Could you give back every entry below exactly, with the pictures dropped?

──────── Source records ────────

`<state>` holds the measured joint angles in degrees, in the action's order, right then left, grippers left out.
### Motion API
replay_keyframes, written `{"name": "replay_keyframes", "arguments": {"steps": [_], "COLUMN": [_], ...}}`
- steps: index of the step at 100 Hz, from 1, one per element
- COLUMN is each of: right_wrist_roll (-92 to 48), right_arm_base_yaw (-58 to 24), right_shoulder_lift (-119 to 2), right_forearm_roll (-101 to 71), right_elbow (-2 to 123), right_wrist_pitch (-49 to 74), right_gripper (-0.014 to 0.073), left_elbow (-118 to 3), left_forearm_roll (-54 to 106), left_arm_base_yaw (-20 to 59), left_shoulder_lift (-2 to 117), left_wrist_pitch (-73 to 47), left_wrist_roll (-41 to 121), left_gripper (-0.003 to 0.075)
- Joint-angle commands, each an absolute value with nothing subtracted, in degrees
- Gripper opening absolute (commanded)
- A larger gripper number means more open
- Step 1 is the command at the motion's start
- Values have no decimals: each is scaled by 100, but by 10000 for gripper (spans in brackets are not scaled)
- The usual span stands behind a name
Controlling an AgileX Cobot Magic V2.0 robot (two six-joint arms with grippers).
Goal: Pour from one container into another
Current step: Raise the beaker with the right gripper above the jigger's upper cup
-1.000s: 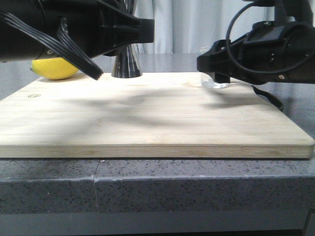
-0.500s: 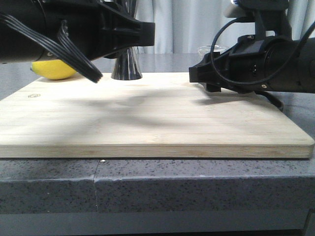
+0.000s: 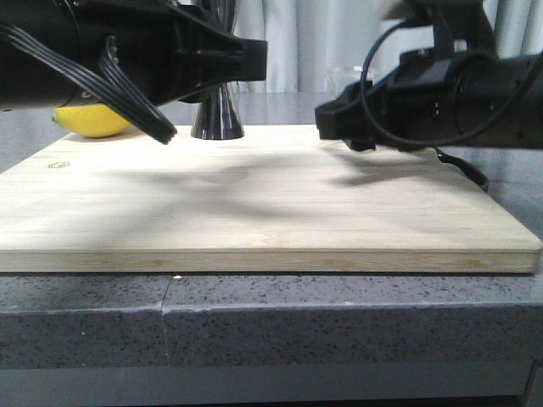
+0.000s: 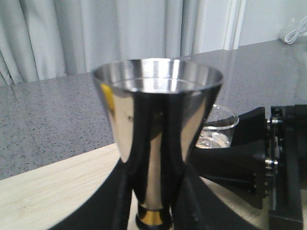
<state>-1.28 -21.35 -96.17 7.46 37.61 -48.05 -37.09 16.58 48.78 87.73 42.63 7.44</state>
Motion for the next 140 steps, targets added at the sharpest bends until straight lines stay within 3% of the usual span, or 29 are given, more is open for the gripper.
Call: {"name": "replay_keyframes", "arguments": {"steps": [1, 46, 71, 140], "right_wrist_roll": [-211, -612, -612, -612], "right_arm_base_yaw": [-2116, -2116, -2116, -2128], "right_shoulder_lift": [-9069, -7702, -7657, -7657], "right_forearm_roll": [957, 1646, 2335, 3964], "right_elbow": [3908, 3964, 4671, 5224], "right_wrist_pitch": [-5334, -4966, -4129, -3824], "right_gripper": [157, 150, 150, 150], "left_elbow": [-3853, -3853, -3853, -3853], "left_forearm_roll": [1603, 807, 689, 0], "left_arm_base_yaw": [4883, 4883, 4893, 4893], "left_shoulder_lift": [8530, 8530, 8530, 8530], "left_wrist_pitch": [4712, 4703, 4703, 4703], "left_wrist_roll": [669, 0, -111, -543], "left_gripper": [-19, -19, -20, -20]}}
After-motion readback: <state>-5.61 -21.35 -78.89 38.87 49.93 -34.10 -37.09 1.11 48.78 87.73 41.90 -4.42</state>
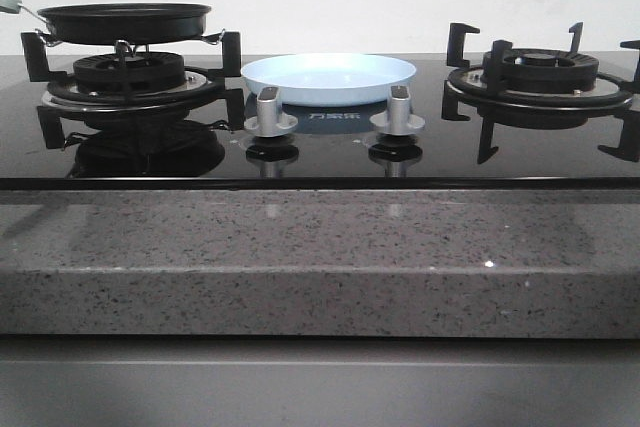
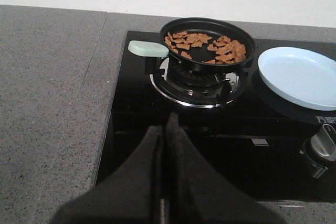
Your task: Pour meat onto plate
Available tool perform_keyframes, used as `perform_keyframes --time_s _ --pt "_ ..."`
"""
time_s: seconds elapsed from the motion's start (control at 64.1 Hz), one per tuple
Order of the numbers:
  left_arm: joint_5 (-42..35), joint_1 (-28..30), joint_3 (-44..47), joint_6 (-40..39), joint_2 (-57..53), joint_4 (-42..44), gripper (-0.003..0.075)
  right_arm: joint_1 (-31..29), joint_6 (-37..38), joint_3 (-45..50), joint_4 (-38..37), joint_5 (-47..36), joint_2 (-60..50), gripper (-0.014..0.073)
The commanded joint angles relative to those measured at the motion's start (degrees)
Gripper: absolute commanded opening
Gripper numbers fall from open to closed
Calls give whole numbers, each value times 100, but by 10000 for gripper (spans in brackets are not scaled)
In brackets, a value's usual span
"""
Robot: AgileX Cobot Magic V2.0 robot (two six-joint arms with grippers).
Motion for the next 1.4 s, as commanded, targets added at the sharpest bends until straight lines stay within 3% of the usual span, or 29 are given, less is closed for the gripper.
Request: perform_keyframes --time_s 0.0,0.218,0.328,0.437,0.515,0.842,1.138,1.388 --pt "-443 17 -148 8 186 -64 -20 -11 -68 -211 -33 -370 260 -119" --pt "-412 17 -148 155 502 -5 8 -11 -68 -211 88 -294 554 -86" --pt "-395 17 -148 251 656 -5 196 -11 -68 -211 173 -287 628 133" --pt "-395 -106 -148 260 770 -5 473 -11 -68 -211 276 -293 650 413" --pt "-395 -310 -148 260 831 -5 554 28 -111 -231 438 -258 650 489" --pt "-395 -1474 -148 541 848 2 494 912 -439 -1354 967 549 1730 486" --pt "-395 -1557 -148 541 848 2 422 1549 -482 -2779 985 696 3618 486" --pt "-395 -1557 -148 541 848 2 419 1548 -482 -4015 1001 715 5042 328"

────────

◆ Answer for this exercise ◆
`<state>` holds the measured joint angles in degrees, in the action's order, right then left, grippers left out.
### Motion API
replay_keyframes, written `{"name": "replay_keyframes", "arguments": {"steps": [_], "COLUMN": [_], ...}}`
- steps: index of the step at 100 Hz, from 1, one per element
- COLUMN is each of: right_wrist_roll (-92 to 48), right_arm_base_yaw (-58 to 24), right_shoulder_lift (-119 to 2), right_forearm_roll (-101 to 71), right_elbow (-2 to 123), right_wrist_pitch (-49 to 74), right_gripper (-0.014 to 0.073), left_elbow (-118 to 3), left_forearm_roll (-54 to 106), left_arm_base_yaw (-20 to 59), left_shoulder_lift (-2 to 117), left_wrist_pitch (-73 to 47), left_wrist_roll (-41 to 121), left_gripper (-0.003 to 0.075)
- Joint-angle commands, each an absolute value with nothing subtracted, in degrees
- Gripper opening absolute (commanded)
- A larger gripper number means more open
- Step 1 is the command at the motion's start
- Values have no decimals: each is scaled by 100, but by 10000 for gripper (spans in brackets are not scaled)
- The usual span stands behind a name
Controlling an AgileX Cobot Magic V2.0 robot (two six-joint arms with grippers).
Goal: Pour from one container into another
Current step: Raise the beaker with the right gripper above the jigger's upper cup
-1.000s: 
-0.500s: 
+0.000s: 
+0.000s: 
<state>-1.28 -21.35 -96.17 7.46 37.61 -48.05 -37.09 16.58 48.78 87.73 42.63 7.44</state>
Motion for the next 140 steps, targets added at the sharpest bends until straight lines stay within 3% of the usual span, or 29 are given, more is open for the gripper.
Call: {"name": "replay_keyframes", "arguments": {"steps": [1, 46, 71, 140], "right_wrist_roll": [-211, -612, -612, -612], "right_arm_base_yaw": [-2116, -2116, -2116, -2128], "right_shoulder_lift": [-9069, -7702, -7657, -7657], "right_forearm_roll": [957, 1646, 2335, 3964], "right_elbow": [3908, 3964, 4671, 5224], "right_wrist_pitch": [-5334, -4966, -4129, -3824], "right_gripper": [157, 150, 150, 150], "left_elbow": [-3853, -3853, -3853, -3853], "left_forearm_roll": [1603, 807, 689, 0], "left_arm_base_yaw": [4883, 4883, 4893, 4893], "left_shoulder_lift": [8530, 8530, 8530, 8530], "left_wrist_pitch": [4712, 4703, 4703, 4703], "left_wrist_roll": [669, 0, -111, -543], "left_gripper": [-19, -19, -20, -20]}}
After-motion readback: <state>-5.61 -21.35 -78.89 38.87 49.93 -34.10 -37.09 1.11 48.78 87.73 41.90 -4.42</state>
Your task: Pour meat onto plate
Available tool perform_keyframes, used as `perform_keyframes --time_s _ --pt "_ ..."`
"""
time_s: seconds elapsed from the motion's start (control at 64.1 Hz), one per tuple
Order of the numbers:
  left_arm: joint_5 (-42..35), joint_1 (-28..30), joint_3 (-44..47), joint_6 (-40..39), joint_2 (-57..53), joint_4 (-42..44), gripper (-0.003..0.075)
  right_arm: joint_1 (-31..29), joint_6 (-37..38), joint_3 (-45..50), joint_4 (-38..37), joint_5 (-47..36), joint_2 (-60..50), gripper (-0.014..0.073)
The commanded joint angles relative to those measured at the motion's start (degrees)
Gripper: absolute commanded opening
Gripper numbers fall from open to closed
Calls give whole numbers, each value times 100, but by 10000 for gripper (spans in brackets are not scaled)
In brackets, a value's usual span
"""
Robot: AgileX Cobot Magic V2.0 robot (two six-joint arms with grippers).
Motion for the next 1.4 s, as commanded, targets added at the sharpest bends until straight lines stay within 3% of the usual span, or 29 are given, less is closed for the gripper.
Request: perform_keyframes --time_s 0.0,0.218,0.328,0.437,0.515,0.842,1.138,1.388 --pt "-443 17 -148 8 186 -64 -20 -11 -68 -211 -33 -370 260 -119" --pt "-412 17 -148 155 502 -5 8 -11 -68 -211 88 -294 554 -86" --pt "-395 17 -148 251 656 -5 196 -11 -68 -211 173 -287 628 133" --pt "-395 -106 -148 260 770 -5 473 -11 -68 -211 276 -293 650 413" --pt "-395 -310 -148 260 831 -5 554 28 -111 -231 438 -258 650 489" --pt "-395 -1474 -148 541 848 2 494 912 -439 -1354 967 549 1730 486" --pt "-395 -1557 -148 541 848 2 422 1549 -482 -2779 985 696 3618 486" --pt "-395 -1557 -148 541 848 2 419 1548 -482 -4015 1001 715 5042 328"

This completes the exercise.